Report, as a bare number, how many lines of the entries below contain "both".

Entries taken from a collection:

=-=-=

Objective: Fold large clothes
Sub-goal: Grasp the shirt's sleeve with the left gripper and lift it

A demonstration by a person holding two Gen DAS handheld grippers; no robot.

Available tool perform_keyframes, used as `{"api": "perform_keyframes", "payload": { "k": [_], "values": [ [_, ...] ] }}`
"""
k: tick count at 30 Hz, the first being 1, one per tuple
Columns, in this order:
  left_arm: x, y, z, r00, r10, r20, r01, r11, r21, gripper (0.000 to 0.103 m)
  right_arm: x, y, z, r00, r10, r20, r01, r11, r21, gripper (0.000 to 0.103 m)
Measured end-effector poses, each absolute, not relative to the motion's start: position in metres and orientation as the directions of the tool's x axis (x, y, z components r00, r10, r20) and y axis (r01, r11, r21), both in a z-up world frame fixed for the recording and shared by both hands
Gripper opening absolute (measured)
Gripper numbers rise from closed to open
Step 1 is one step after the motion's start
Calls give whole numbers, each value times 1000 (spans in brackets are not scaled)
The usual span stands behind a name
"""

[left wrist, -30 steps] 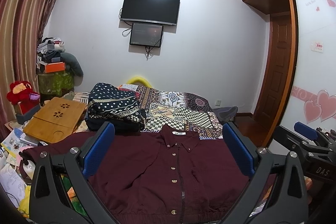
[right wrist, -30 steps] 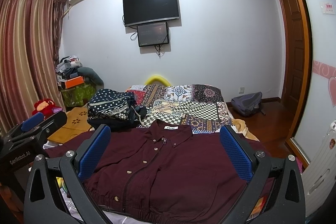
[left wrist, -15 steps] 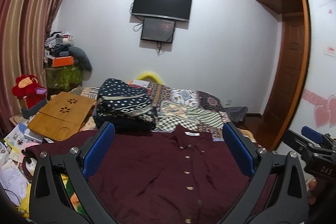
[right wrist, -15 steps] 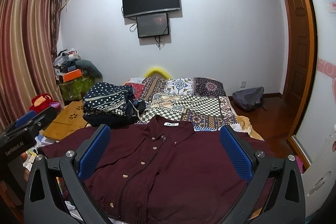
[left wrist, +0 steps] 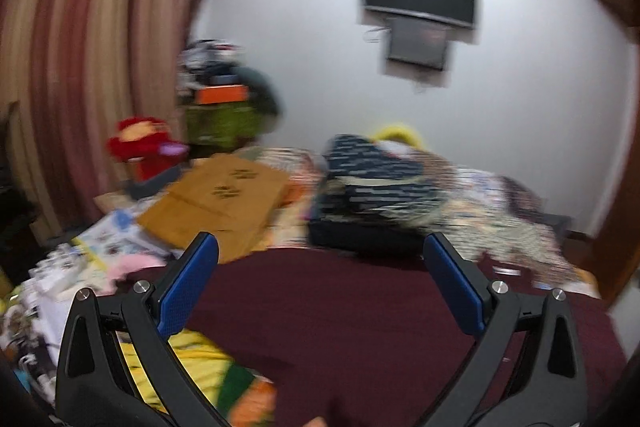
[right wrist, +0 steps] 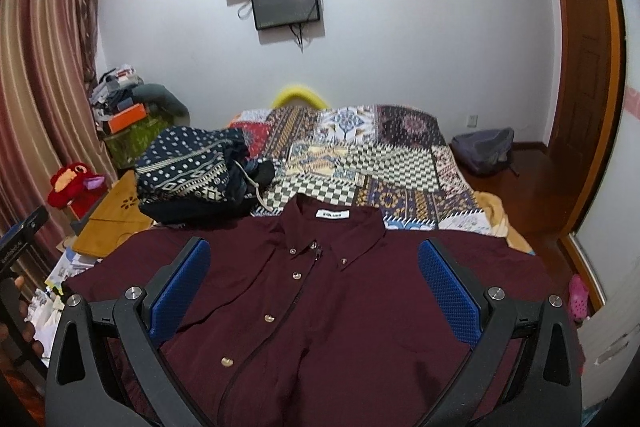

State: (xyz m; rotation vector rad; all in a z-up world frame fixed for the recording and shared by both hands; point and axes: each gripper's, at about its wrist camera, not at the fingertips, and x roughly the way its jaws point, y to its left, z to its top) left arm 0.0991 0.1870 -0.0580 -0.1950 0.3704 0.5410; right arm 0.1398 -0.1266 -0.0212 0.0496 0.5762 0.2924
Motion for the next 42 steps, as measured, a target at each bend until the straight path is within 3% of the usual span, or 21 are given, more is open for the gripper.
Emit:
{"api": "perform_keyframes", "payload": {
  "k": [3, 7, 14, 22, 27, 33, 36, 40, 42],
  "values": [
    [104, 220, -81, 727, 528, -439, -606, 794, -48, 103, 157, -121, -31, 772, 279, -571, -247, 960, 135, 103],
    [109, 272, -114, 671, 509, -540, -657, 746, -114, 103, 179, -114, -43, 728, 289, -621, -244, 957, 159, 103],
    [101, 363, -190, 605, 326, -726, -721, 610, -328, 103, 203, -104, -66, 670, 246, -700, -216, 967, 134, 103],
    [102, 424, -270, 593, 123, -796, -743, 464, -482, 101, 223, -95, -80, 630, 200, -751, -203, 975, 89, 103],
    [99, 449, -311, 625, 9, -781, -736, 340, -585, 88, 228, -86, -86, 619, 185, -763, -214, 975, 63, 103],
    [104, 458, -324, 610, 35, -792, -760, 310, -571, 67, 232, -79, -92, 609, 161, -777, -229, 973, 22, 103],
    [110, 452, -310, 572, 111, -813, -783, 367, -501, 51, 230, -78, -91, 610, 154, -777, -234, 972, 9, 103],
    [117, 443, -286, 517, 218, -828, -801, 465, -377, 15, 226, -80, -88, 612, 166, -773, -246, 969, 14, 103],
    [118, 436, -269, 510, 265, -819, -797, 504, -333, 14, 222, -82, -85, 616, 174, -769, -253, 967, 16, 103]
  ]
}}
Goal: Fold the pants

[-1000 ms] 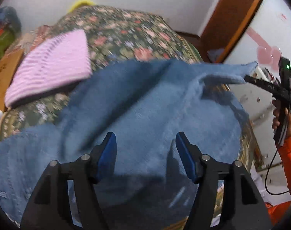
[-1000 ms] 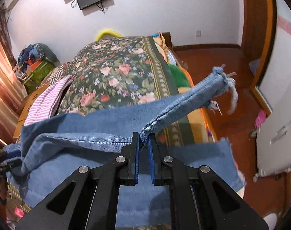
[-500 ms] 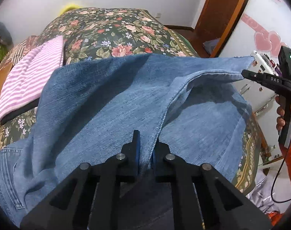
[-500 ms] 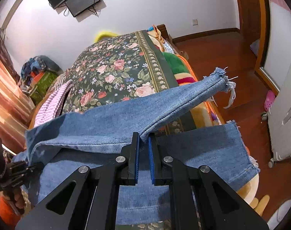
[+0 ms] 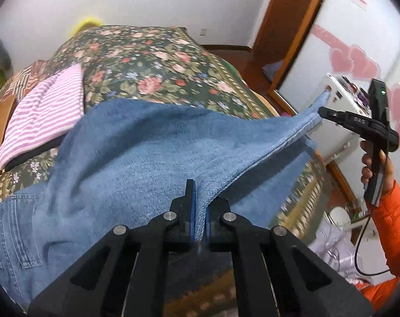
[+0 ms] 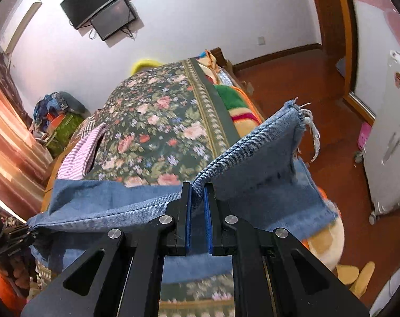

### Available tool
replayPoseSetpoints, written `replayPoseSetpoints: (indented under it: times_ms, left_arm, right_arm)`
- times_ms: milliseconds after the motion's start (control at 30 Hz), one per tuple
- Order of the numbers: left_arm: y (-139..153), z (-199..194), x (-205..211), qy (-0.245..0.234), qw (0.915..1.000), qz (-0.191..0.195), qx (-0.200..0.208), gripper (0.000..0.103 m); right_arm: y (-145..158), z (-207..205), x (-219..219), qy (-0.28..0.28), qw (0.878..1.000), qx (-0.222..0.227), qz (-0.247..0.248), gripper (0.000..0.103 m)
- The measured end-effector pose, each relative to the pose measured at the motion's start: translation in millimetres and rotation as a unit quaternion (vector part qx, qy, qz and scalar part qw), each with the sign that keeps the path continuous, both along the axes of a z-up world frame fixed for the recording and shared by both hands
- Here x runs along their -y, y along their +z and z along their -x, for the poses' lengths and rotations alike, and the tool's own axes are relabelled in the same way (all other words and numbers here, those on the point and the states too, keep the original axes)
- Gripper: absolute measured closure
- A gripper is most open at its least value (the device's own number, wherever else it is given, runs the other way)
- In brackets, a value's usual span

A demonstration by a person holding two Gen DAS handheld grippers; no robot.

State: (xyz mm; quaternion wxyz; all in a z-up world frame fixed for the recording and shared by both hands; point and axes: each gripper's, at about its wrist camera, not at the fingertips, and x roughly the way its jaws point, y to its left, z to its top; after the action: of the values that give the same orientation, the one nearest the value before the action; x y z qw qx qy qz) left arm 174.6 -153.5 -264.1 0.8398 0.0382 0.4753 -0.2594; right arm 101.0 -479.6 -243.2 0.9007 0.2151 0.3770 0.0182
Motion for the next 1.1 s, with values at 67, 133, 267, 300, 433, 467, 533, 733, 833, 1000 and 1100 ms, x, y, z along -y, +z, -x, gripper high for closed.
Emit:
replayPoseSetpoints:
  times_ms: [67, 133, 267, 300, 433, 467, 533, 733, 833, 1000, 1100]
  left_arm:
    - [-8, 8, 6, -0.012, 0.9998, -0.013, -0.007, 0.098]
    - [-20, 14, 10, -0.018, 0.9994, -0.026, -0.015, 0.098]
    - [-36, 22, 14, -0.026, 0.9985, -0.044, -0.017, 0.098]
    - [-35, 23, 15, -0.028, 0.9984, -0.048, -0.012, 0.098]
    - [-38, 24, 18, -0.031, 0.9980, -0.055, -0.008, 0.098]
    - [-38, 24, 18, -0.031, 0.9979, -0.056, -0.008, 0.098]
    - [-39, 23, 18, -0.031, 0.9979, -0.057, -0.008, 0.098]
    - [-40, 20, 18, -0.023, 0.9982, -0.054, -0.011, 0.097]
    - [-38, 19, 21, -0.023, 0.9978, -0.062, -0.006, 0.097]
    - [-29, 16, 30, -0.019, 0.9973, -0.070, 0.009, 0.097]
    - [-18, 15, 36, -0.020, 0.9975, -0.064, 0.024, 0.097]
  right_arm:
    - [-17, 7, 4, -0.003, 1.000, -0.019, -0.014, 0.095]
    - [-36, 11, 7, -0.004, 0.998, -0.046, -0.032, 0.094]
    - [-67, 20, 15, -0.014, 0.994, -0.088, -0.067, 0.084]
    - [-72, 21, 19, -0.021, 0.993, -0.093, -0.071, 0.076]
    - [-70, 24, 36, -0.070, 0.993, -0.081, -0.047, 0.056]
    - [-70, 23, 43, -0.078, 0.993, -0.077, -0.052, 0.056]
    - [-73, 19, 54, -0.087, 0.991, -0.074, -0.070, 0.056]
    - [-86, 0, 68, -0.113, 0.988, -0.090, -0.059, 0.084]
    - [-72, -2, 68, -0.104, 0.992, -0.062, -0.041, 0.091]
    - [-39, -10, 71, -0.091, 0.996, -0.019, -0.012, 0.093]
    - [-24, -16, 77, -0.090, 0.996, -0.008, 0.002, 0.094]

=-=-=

● Written answer
4